Collected data entries -
--------
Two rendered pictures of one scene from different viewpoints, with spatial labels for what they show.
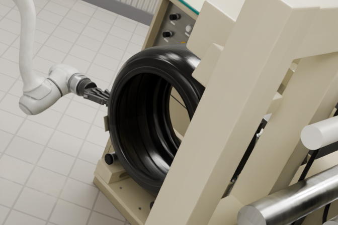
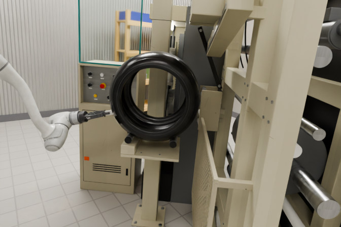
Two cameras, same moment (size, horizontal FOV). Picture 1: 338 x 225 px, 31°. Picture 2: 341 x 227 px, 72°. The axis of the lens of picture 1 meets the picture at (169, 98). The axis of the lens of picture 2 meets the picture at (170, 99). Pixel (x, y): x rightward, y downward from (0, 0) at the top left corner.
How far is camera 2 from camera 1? 121 cm
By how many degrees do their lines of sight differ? 34
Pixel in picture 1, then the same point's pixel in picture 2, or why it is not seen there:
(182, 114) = not seen: hidden behind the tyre
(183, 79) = (163, 61)
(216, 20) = not seen: outside the picture
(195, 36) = (197, 2)
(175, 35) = (95, 82)
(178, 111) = not seen: hidden behind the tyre
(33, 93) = (54, 134)
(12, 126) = (8, 194)
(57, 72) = (57, 117)
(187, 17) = (98, 70)
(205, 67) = not seen: outside the picture
--------
TASK PROMPT -
Some lines in the data above hold the string "same". Find and copy each of them.

OUTPUT FOR THIS TASK -
Two cameras, same moment (size, horizontal FOV). Picture 1: 338 x 225 px, 31°. Picture 2: 341 x 227 px, 72°. The axis of the lens of picture 1 meets the picture at (169, 98). The axis of the lens of picture 2 meets the picture at (170, 99). Pixel (x, y): x rightward, y downward from (0, 0) at the top left corner.
Pixel in picture 1, then the same point's pixel in picture 2, or why it is not seen there:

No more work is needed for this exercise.